338 LM...I anneal after every firing now. This because over the years, starting with new unfired Lapua brass, I could actually measure the spreading of my 100 yard groups after each firing. By the 4th firing, I had lost 1/4 MOA, which translated to an inch at 400 yards. Annealing each firing has eliminated that completely. Note: Lapua explicitly says to not anneal their brass.....of course, they are in the business of selling you brass. With consistent annealing......Lapua brass seems to last forever. Heck, if I keep it under 92 grains of H1000 under a 300 SMK, I don't even have to trim but every 4 loadings or so.

.308....basically the same reason as above, but also because in this case....I get a bit more life out of crappier brass, which is all I've been able to get the last year.

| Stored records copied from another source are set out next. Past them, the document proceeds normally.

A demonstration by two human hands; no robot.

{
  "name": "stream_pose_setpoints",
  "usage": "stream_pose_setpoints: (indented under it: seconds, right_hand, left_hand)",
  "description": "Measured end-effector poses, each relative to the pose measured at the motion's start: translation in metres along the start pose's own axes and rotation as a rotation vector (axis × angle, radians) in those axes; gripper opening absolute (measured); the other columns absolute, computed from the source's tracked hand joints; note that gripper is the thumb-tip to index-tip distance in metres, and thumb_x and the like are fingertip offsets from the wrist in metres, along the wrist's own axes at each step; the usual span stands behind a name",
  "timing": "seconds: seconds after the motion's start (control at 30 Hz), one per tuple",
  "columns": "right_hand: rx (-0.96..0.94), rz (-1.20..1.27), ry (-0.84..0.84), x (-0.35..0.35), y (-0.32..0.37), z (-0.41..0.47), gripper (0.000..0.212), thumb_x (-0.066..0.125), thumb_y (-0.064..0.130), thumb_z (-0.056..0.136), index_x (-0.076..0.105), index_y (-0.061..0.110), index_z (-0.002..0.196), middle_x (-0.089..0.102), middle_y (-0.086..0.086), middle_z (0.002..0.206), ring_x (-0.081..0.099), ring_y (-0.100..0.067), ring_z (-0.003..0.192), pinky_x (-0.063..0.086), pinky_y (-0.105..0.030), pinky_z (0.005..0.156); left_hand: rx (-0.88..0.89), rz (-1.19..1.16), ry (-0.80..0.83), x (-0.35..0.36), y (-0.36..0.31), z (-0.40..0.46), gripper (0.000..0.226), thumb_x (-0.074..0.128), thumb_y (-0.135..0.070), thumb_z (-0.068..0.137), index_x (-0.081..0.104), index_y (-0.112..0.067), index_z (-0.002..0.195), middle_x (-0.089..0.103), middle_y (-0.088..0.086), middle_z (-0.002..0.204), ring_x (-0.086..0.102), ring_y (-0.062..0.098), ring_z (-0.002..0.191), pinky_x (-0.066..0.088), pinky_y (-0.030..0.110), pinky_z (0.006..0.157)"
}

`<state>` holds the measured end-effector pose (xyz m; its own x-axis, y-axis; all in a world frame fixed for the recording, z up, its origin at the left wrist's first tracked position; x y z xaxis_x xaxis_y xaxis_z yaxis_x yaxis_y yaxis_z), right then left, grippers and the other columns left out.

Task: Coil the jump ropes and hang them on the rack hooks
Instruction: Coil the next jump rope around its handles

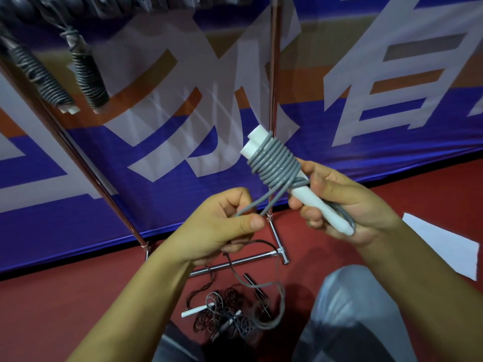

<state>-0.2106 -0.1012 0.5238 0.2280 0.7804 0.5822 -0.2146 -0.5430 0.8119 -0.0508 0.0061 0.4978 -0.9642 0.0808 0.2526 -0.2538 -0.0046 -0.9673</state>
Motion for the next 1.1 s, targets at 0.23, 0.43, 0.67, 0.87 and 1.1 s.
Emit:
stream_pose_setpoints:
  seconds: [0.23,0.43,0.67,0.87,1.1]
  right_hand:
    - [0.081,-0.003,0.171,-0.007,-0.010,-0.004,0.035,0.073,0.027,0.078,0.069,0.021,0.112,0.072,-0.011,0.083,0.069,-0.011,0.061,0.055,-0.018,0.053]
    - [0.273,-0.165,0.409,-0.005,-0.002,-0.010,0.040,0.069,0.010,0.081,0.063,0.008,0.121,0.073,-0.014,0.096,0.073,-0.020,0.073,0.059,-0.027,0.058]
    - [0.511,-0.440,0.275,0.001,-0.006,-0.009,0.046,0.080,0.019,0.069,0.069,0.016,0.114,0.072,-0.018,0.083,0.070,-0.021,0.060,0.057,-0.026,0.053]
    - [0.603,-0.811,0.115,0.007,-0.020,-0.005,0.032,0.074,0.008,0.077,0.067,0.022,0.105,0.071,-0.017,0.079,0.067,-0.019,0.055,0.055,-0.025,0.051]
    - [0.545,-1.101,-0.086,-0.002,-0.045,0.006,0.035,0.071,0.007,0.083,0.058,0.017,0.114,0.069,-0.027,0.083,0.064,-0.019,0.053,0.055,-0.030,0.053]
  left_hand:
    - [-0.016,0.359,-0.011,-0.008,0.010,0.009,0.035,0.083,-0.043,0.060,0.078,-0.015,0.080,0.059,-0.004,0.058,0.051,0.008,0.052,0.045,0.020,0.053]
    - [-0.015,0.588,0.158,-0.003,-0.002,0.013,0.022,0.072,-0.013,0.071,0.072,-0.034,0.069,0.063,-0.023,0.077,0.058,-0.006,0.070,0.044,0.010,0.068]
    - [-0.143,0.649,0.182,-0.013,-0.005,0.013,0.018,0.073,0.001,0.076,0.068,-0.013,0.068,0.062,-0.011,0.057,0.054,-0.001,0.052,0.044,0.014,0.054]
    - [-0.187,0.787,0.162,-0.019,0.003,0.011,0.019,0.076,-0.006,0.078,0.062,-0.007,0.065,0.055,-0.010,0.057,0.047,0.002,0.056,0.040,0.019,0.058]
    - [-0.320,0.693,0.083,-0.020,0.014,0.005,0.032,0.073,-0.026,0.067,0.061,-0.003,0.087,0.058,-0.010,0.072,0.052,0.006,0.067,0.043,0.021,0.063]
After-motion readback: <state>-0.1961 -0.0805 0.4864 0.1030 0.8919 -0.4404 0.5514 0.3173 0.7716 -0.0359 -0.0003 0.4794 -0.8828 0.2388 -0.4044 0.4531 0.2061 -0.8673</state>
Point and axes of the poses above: each hand's wrist, its own z-axis towards the middle knuckle, its own x-axis out of the palm, y = z × x, the point moved 2 cm from there along z, towards the middle knuckle
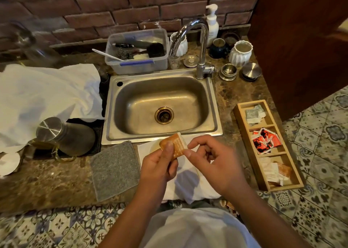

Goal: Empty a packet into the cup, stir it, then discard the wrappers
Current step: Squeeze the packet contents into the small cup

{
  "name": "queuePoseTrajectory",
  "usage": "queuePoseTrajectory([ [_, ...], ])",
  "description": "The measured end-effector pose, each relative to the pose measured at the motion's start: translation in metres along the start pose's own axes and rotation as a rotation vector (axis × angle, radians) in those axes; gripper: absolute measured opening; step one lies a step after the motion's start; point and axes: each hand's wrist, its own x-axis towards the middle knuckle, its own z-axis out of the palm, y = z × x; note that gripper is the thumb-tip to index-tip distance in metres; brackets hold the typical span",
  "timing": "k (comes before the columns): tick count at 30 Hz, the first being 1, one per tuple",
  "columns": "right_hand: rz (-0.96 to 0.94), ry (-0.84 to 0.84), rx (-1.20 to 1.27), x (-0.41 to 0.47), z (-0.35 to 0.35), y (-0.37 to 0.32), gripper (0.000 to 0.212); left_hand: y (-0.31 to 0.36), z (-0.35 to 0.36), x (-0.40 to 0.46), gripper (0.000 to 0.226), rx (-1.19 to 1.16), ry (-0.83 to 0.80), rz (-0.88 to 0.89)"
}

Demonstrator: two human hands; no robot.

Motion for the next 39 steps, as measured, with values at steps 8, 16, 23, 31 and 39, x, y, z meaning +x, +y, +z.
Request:
queuePoseTrajectory([
  [8,0.019,-0.044,0.061,0.004,0.02,-0.008,0.01,0.011,-0.031,0.008,0.034,0.024,-0.056,0.021],
  [16,0.099,-0.21,0.128,0.022,0.018,-0.012,0.012,0.014,-0.061,0.013,0.026,0.216,-0.097,0.083],
  [23,0.109,-0.158,0.139,0.035,0.027,-0.004,0.015,0.016,-0.061,0.016,0.018,0.335,-0.273,0.043],
  [31,0.213,-0.159,0.098,0.028,0.045,0.015,0.01,0.012,-0.059,0.024,0.017,0.303,-0.13,0.085],
  [39,0.229,-0.246,-0.03,0.03,0.057,0.04,0.021,-0.015,-0.078,0.033,0.036,0.44,-0.101,-0.018],
])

300 BLK. This is all about 5.56 conversion. When you cut down 5.56 to form 300 BLK, you cut to the hardened portion of the case. This results in completely random neck tension, and neck cracking, especially if you crimp. Annealing after cutting and forming alleviates those problems. If you're shooting mostly coated cast and belling/crimping, it's not the accuracy difference isn't really relevant, but if you are shooting light jacketed supers that don't need belling to load, you don't need to crimp as you'll have proper neck tension, and the accuracy downrange is much improved. Consistent annealing means I load converted military brass until the primer pocket stretches, and I don't ever see cracked case mouths.
 
Sometimes when to anneal becomes self evident.

I was loading 358 Win once in multiple use brass and seating the bullet collapsed the shoulder, two cases in a row.

I annealed the rest of the batch of cases. Not another problem for the remaining 90 or so loads.